### Work request
Lines from the first one down to the one containing "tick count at" in the data below are the only ones needed; please return them exactly, both ends included.

### Available data
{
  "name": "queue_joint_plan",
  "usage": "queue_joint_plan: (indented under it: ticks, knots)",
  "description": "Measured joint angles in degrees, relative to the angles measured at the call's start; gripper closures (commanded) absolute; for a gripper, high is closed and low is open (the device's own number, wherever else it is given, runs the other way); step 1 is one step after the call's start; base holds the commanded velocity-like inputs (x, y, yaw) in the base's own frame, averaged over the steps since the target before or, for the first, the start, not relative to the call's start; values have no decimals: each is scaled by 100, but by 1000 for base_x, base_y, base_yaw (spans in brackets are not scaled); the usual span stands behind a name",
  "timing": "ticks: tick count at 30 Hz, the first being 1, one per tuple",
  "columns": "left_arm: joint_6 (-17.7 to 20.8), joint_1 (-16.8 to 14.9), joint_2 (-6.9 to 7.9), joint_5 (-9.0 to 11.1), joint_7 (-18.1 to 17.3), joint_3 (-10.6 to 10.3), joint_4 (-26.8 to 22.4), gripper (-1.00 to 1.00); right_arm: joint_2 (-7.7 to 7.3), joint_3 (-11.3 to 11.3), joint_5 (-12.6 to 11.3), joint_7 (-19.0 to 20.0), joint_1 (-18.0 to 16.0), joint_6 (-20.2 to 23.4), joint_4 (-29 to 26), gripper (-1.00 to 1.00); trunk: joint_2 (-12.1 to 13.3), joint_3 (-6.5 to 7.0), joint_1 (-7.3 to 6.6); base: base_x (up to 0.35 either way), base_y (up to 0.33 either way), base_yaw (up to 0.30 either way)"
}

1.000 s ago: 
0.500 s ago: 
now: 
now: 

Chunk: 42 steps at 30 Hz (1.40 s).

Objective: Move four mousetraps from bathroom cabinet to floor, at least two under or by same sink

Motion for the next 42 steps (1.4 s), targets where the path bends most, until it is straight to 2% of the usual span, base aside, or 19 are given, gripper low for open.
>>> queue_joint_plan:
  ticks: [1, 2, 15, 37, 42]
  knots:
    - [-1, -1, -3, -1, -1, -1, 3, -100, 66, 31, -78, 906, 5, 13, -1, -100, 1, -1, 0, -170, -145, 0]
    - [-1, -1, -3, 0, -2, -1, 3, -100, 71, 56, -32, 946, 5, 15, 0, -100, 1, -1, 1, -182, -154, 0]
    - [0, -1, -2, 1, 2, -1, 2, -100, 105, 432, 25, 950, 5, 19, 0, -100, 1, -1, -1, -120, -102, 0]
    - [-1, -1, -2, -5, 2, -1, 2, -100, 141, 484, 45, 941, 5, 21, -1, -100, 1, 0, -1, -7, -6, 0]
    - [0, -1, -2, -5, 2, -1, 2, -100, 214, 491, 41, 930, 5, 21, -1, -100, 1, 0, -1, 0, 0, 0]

### Written solution
{
  "name": "queue_joint_plan",
  "usage": "queue_joint_plan: (indented under it: ticks, knots)",
  "description": "Measured joint angles in degrees, relative to the angles measured at the call's start; gripper closures (commanded) absolute; for a gripper, high is closed and low is open (the device's own number, wherever else it is given, runs the other way); step 1 is one step after the call's start; base holds the commanded velocity-like inputs (x, y, yaw) in the base's own frame, averaged over the steps since the target before or, for the first, the start, not relative to the call's start; values have no decimals: each is scaled by 100, but by 1000 for base_x, base_y, base_yaw (spans in brackets are not scaled); the usual span stands behind a name",
  "timing": "ticks: tick count at 30 Hz, the first being 1, one per tuple",

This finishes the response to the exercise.